═══ Data for this exercise

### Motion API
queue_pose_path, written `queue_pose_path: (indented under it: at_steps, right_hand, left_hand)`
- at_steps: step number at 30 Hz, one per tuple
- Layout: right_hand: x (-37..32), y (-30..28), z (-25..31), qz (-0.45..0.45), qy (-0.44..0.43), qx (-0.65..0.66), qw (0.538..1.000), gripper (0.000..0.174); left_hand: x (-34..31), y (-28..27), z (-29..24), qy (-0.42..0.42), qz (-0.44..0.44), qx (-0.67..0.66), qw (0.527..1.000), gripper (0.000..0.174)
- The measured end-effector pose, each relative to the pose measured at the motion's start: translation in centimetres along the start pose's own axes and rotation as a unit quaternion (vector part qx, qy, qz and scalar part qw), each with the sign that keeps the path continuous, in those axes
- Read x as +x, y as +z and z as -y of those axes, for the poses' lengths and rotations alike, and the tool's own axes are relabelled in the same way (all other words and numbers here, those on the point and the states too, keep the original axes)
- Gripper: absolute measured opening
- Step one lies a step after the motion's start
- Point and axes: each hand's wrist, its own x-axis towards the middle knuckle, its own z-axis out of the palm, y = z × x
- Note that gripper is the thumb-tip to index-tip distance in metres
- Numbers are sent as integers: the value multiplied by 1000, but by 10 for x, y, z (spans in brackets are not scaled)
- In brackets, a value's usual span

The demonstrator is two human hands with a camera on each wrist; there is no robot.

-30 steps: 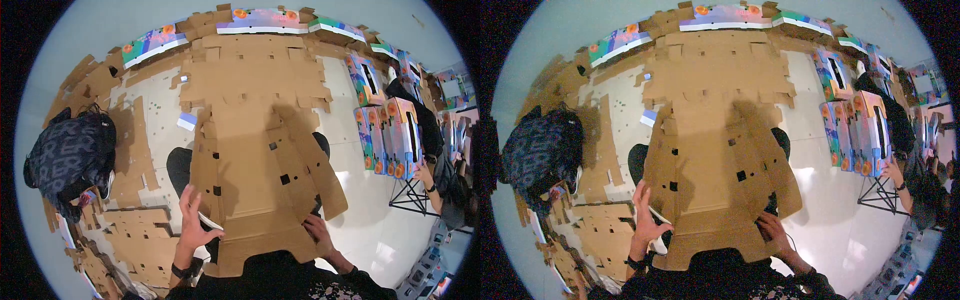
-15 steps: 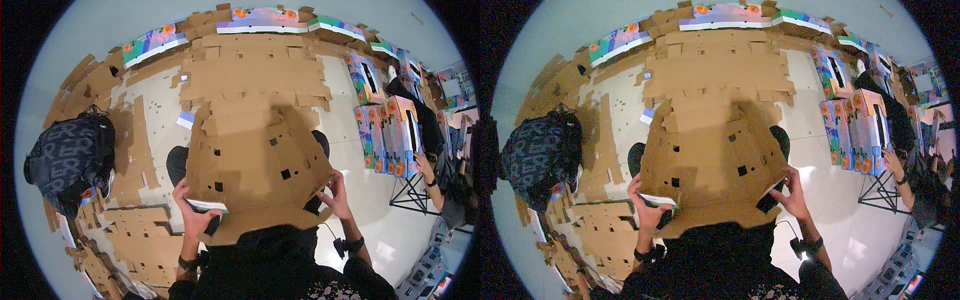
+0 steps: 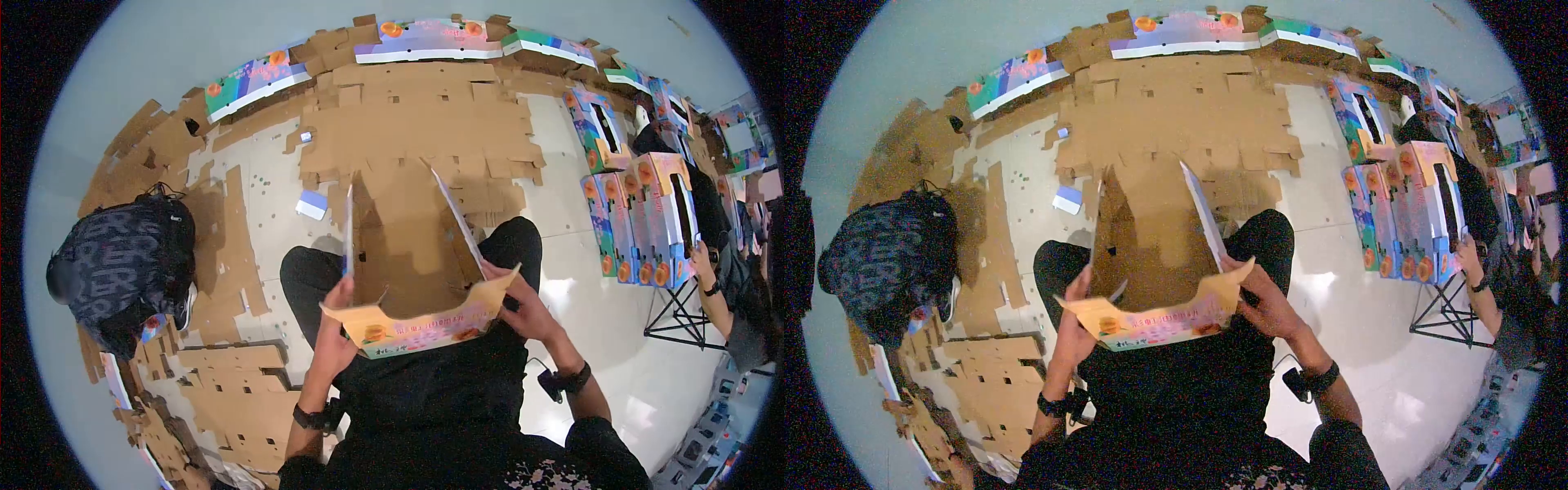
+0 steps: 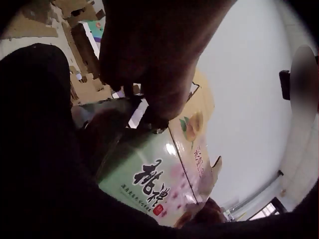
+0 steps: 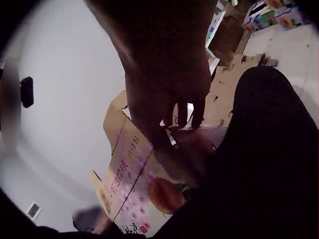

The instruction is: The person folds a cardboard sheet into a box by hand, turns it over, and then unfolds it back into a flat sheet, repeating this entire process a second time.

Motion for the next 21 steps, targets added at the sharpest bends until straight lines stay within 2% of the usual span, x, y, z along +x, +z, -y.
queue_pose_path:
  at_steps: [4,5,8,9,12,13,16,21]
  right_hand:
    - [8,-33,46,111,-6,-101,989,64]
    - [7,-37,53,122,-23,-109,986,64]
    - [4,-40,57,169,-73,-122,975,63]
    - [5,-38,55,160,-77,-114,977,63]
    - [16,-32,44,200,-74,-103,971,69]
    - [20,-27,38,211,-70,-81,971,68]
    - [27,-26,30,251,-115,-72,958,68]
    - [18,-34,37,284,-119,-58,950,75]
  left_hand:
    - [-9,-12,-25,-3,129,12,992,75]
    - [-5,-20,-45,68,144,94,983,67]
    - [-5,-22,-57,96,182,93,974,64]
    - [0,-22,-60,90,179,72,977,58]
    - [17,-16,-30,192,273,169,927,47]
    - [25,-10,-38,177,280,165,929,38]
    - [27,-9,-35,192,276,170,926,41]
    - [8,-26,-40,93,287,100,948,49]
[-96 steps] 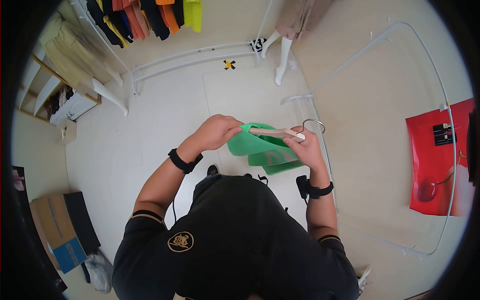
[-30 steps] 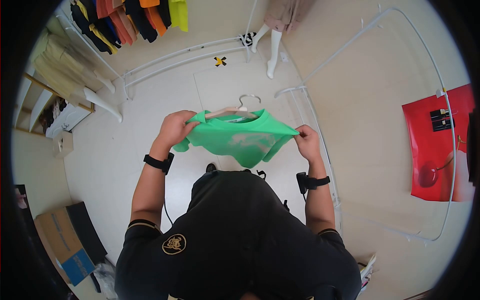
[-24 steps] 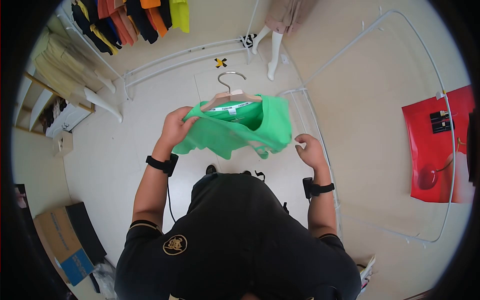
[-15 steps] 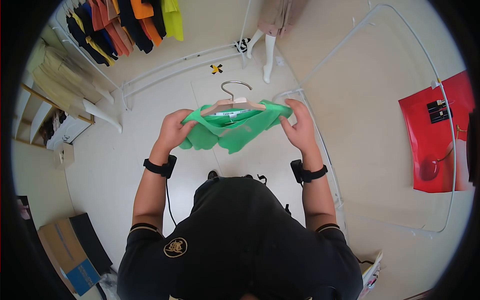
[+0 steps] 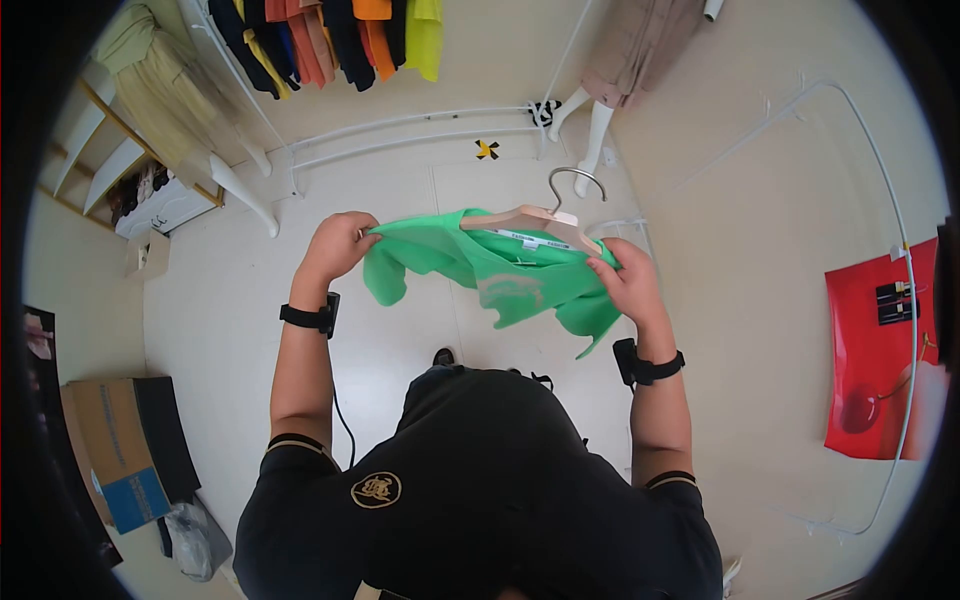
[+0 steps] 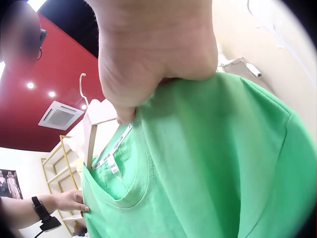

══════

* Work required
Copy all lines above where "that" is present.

* Task response
- The measured end-effector pose, each relative to the pose measured at the motion's start: translation in centimetres along the start pose's own axes and rotation as a unit quaternion (vector part qx, qy, qz and scalar part qw), each with the sign that keeps the path continuous, in those axes
- Note that gripper is the thumb-tip to index-tip distance in metres

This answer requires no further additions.